The series is very occult in its numbers (4 and 9), colours (black/white, blue/green), graphics (cool corporate overhead shots of sliced brains), symmetry (everywhere), brainwashing and so on. It could have been a cult film without the technological elements. The ambition of the Egan family, who founded Lumen, is also very old - to have the power to create life and destroy it, like God. Brain science is at the heart of this technology company. They do the devil's work, playing with people's brains and teaching them to war within.
The devil's offer of sweets is quite tempting, as Ta promises that the person who accepts severance will have his or her slave. This slave will go to work instead of you and take on all the "negative" experiences. The default premise is that the person with the primary personality (i.e. not going to work) is a human being. The secondary personality that is sent to work is not a human being, but a slave with the status of a chattel. No matter how unpleasant it is to go to work, the slave is "sent" to work day after day by the master personality, which has the power to decide.
The consequences of being deprived of personal history and leisure time are terrible. The paraprofessionals in the office have no experience of rest or personal life, and the question of " Who Am I" grows into doubt. When a person enters a state of fragmentation, he either starts to find himself or sooner or later goes mad, there is hardly a third possibility. Those who "never leave the company" are incredibly docile. They can be considered mad, their master personality completely consumed by their secondary personality, and from then on there is no private life, no sleep, only work.
There are still two obstacles to the technical maturity of Loumont's severance: the subconscious and love. The people in the office retain common sense, knowledge, subconsciousness and love, although they do not remember their lives outside work at all. The first two are intentional to the technology, the latter two seem like unresolved bugs and necessary for the story to go on: a prerequisite for awakening.
Is a clone a human being? What about simulacra? Science fiction constantly discusses these questions intending to raise alarm. When humans, for whatever reason, accept that a certain form of human can be treated as anything other than human, this has opened up an invisible alienation of the self. Then, once Pandora's Box is opened, humans who think they can benefit from technology may also be sealed in a cycle of terror.
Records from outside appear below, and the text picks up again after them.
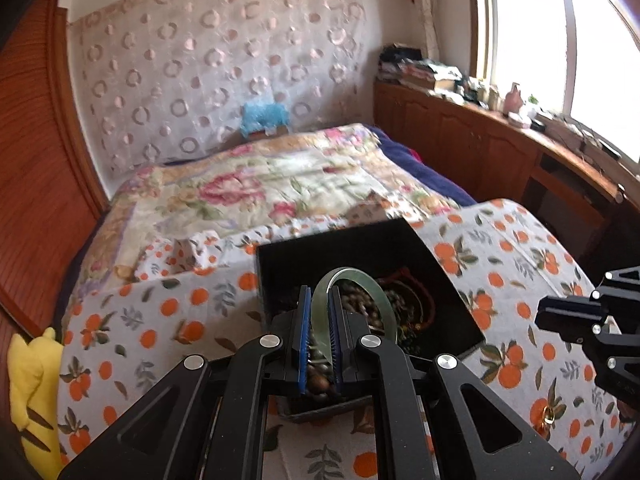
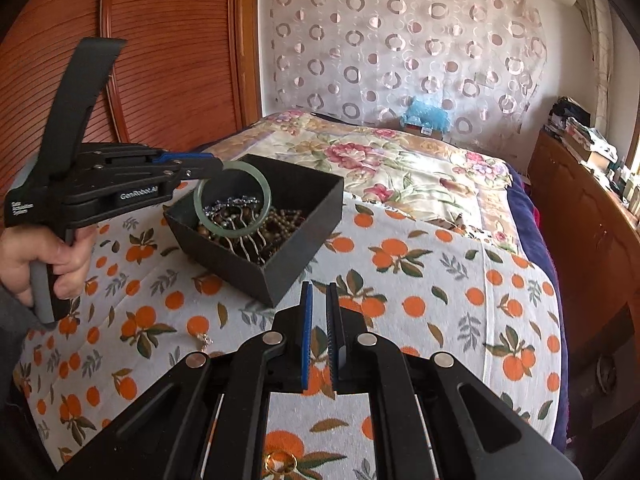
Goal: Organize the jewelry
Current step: 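Lower the right tool onto a gold ring and close it while the left tool approaches a small ring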
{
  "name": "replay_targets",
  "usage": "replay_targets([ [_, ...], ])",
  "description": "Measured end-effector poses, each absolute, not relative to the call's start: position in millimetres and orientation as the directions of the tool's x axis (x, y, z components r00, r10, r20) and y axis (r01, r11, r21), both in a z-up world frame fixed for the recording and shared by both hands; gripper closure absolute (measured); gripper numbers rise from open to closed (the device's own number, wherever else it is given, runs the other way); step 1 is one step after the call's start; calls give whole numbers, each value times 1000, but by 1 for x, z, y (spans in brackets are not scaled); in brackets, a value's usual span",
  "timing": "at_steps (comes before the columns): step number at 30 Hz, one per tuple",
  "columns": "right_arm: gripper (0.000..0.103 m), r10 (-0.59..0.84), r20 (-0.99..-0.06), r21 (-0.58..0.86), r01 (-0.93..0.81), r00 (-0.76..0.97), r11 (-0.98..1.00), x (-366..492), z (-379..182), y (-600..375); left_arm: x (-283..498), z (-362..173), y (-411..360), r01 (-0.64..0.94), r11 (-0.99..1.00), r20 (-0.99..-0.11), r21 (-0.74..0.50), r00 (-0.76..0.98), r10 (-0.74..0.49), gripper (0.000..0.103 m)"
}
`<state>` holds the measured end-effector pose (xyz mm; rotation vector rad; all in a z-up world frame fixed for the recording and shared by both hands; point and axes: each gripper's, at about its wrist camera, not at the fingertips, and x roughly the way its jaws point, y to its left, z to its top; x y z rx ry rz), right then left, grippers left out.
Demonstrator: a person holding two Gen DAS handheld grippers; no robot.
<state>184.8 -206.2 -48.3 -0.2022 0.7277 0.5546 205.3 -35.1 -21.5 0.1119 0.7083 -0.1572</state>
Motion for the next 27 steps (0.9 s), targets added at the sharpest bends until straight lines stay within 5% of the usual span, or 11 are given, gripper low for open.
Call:
replay_targets([
  [14,95,409,-680,23,-540,609,842,164,-57,-220,186,-24,-40,198,978,-653,66,750,-108,94],
  [17,95,414,-676,27,-541,609,840,156,-58,-223,175,-23,-41,210,975,-646,65,754,-119,79],
  [22,94,419,-676,35,-542,606,840,143,-60,-229,156,-19,-46,239,969,-633,63,760,-147,76],
  [27,77,413,-683,29,-542,603,840,130,-66,-233,139,-22,-52,274,960,-633,59,754,-176,67],
])
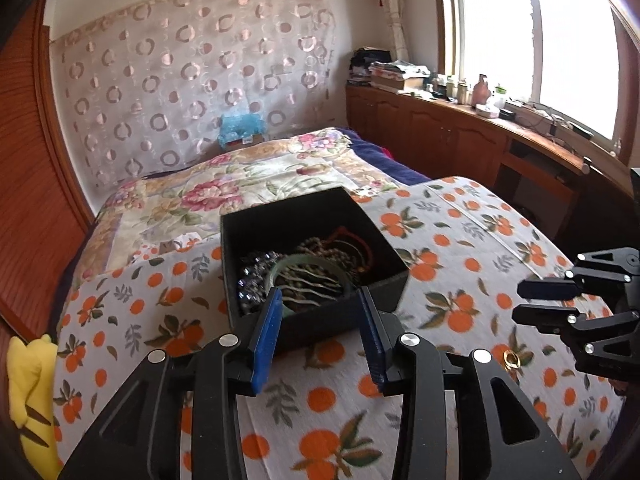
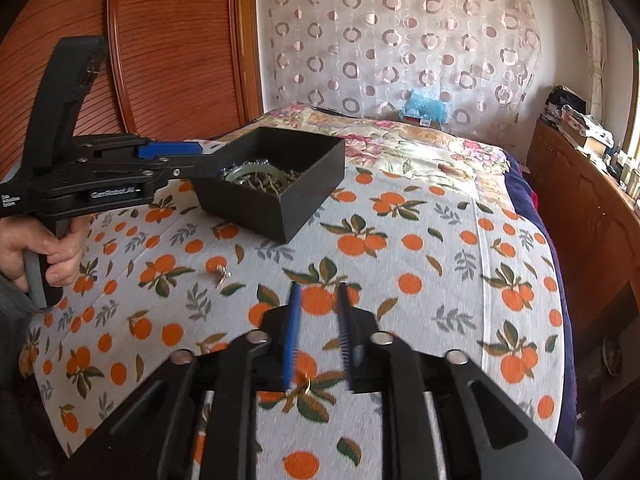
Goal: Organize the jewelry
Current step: 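Lower the right tool onto a gold ring and close it while the left tool approaches a small ring, then grasp the small ring with the left tool while the right tool lifts the gold ring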
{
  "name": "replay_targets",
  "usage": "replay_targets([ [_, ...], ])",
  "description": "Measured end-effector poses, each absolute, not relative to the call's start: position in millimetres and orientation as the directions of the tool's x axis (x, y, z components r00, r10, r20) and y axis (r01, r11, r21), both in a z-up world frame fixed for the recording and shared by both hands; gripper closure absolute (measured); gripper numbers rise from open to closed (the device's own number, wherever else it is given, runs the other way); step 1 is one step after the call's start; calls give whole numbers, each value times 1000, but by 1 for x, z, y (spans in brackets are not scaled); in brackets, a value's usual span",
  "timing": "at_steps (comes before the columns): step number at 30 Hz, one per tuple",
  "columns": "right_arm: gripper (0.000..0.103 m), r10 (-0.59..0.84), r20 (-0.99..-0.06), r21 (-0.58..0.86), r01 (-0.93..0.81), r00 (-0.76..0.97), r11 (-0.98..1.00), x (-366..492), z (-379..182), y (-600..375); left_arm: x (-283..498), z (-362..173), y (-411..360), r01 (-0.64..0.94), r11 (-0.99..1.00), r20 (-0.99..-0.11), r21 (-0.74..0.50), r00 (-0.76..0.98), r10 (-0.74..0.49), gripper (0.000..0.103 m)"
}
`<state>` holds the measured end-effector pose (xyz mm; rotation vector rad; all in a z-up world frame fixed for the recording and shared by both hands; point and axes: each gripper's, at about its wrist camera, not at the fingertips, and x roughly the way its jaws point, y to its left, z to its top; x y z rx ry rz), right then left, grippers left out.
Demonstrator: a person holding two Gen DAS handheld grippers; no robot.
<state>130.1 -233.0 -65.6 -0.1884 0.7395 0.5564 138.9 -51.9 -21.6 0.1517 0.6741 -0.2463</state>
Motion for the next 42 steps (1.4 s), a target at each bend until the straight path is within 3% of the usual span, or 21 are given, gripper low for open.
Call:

The concept of Severance is not a rare one. The characters' motivations for undergoing severance are also unconvincing and rather superficial. It is hard to imagine that Mark, who teaches history at the university, would voluntarily accept self-separation because the loss of his wife's memory is too painful, in exchange for a mere eight-hour period of "forgetting his wife" that the master is unaware of every day? Does he not understand that a life without memory is a life that does not exist and that a so-called 'double life' would deprive life of the length and depth that it should have. This is not fair to either the 'outie' (the master personality) or the 'innie' (the secondary personality in the company).
What makes this series special is the representation of mankind's self-imposed enslavement. Science fiction often goes straight to a time when the technological revolution is complete and social forms and classes are frozen in place and starts the story against the backdrop of that moment. What is more difficult to portray, and more prophetic, is not just the development of technology itself, which cannot be easily judged as good or bad, but often the social and psychological changes it brings about. Why do people not enjoy the advantages and conveniences of technological progress, but always choose its opposite, that is, to use it to satisfy their selfish desires, and thus perish?
One commenter said: When you don't think "your" freedom has been violated, will you still protect what "you" think is free? I think this is a question that everyone needs to think about.